Des DJ’s du texte ?

L’arrivée de systèmes d’intelligence artificielle générative peut-elle avoir sur la production de textes des effets similaires à celle des outils électroniques sur la production musicale ? La numérisation du son le rend manipulable à l’infini, d’une manière qui ne nécessite plus les gestes infiniment précis d’instrumentistes dédiant leur vie à jouer le plus parfaitement possible d’un seul instrument. Certains musiciens développent aujourd’hui d’autres  capacités, leur permettant de manipuler des interfaces à l’oreille, à la recherche du bon son, du bon mélange de sonorités, du bon tempo, du bon rythme.  Les musiques électroniques, qu’il s’agisse  des recherches de  l’IRCAM ou de la popularité des  DJ’s , convoquent de nouvelles expertises et déplacent la virtuosité.

Pensez-vous que surviendront,  parce que l’intelligence artificielle le leur permettra, des auteurs d’écrits qui n’auront pas appris l’écriture comme elle a été apprise par leurs aînés, qui ne seront pas nécessairement à l’aise avec l’expression écrite s’il faut qu’elle se fasse avec un crayon et un papier ou même un traitement de texte ? Des auteurs qui chercheront le « bon texte » comme les DJ’s cherchent le « bon son », en utilisant des outils d’IA, puisant dans les milliards de textes écrits par d’autres et pulvérisés sous forme de tokens, en recomposant les fragments habilement, apprivoisant l’art du prompt pour arriver à faire dire au générateur ce qu’ils ont à dire, et pour que cela sonne comme ils désirent que cela sonne ?

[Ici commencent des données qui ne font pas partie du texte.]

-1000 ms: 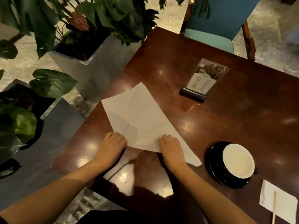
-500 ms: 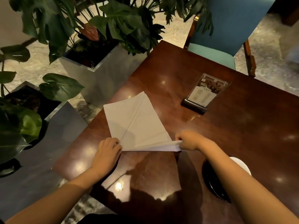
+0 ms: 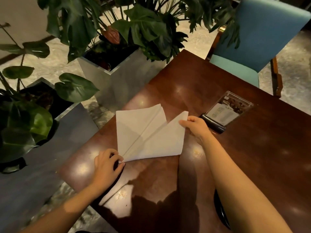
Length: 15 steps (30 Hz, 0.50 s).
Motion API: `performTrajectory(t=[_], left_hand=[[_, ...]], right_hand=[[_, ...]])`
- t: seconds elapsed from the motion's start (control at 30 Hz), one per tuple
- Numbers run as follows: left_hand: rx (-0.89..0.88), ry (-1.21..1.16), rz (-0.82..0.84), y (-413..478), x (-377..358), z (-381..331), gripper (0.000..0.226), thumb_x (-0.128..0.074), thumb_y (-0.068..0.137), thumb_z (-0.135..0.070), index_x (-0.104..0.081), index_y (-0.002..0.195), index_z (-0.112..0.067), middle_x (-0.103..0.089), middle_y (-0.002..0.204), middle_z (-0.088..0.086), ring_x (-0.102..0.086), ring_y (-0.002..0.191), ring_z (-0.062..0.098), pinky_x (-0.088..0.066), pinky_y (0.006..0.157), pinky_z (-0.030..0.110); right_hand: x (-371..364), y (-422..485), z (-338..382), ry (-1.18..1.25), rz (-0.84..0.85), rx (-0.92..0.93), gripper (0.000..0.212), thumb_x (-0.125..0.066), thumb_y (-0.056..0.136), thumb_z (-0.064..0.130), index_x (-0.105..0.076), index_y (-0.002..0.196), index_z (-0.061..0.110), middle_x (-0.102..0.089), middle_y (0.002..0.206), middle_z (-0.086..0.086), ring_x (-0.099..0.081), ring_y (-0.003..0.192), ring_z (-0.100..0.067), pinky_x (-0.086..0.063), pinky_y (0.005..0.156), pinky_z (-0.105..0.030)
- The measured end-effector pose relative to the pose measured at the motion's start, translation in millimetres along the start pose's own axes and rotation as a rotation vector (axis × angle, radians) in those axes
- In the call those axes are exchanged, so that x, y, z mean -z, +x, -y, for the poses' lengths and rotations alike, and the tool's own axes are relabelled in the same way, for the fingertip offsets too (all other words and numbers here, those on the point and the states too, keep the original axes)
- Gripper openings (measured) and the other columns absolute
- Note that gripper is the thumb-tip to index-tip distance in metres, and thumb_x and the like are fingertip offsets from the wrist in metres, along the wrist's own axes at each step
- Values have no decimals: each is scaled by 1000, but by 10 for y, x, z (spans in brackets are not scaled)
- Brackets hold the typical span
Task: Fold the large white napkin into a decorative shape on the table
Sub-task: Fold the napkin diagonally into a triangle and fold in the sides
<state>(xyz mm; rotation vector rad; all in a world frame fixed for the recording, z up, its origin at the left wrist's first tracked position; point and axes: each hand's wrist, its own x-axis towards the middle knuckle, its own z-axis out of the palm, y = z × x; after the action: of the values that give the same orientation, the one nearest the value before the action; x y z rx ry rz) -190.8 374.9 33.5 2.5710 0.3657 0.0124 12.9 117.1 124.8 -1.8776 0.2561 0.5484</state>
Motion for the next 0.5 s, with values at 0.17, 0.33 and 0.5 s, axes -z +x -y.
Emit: performTrajectory(t=[0.17,0.33,0.5], left_hand=[[98,-71,-70,-44,-52,-57,21,-62,76,-35,-71,80,-17,-56,97,-1,-43,98,21,-23,82,32],[153,-142,-113,-7,-106,-105,8,-70,78,-33,-66,80,-27,-50,96,-10,-35,98,9,-18,82,24],[151,-117,-102,8,-145,-58,7,-64,79,-37,-64,78,-30,-49,95,-11,-37,99,9,-16,81,23]], right_hand=[[-393,384,92,-14,-24,-25,12,-64,86,15,-64,76,8,-67,86,-9,-62,77,-22,-53,65,-32],[-681,688,51,-74,-90,-20,23,-63,83,11,-57,61,14,-61,76,-4,-55,70,-20,-48,61,-31],[-809,834,-36,-208,-149,-16,21,-61,83,15,-56,63,19,-59,71,1,-53,71,-20,-47,63,-31]])
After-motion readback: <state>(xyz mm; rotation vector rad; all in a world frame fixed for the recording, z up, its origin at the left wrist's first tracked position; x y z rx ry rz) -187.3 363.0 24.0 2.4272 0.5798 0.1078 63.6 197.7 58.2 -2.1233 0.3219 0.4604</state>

Parfois cela ne sonnera pas comme l’auraient voulu ces auteurs. Cela leur donnera-t-il, comme  Flaubert, l’envie de pleurer, ainsi qu’il il l’avoue à Louise Colet dans une lettre : 

« Ça ne va pas. Ça ne marche pas. Je suis plus lassé que si je roulais des montagnes. J’ai dans des moments, envie de pleurer. Il faut une volonté surhumaine pour écrire. Et je ne suis qu’un homme. (…) Vingt pages en un mois, et en travaillant chaque jour au moins 7 heures ! – Et la fin de tout cela ? Le résultat ? Des amertumes, des humiliations internes, rien pour se soutenir que la férocité d’une Fantaisie indomptable « , Gustave Flaubert à Louise Colet, Croisset, 3 avril 1852. Lettre n°418« 

Le croirais-tu, Gustave ?  Aujourd’hui des  petits malins spamment les librairies en ligne avec des centaines de pseudo-livres générés par leurs usines-à-livres automatisées.  Les créateurs se mobilisent en faveur de l’IA Act,  pour que la part qu’ont prise et prennent encore leurs œuvres, qu’ils soient musiciens, écrivains, scénaristes, traducteurs, plasticiens, photographes, illustrateurs, acteurs, dans l’entraînement des IA génératives soit reconnue et rémunérée,  et reconnu leur droit de s’opposer à cet entraînement. Cette étude récente de la SACEM et de la GEMA fait l’hypothèse de risques d’une sérieuse érosion des revenus, inégale selon les secteurs musicaux, mais qui les concerne tous, du fait de l’usage grandissant du recours aux systèmes d’IA.

Les créateurs, qu’ils soient professionnels ou amateurs, ont besoin que se développe un environnement technologique soutenable,  qui permette de se réjouir des perspectives créatives qu’offrent ces outils, pour qui les utilise pour ce qu’ils sont : non l’opportunité de faire du « cost cutting » en se débarrassant des artistes,  mais des instruments dont chacun pourra se saisir pour faire bouger les lignes, des instruments accueillants pour tous les talents.  Il me plaît  d’imaginer que les espaces ouverts par les intelligences artificielles génératives n’attireront pas seulement des petits malins ou de grands requins,  mais aussi des virtuoses du prompt, des qui rêvent tout éveillés devant leurs écrans, la nuit, et poussent Chat Gpt ou Mistral 7B dans leurs retranchements. Pas seulement des doctes enfants de l’Oupoco, pas uniquement des adeptes de Gallicagram mais simplement des gens qui ont des choses à dire, ou très envie de faire danser rêver les autres. Des DJ’s du texte.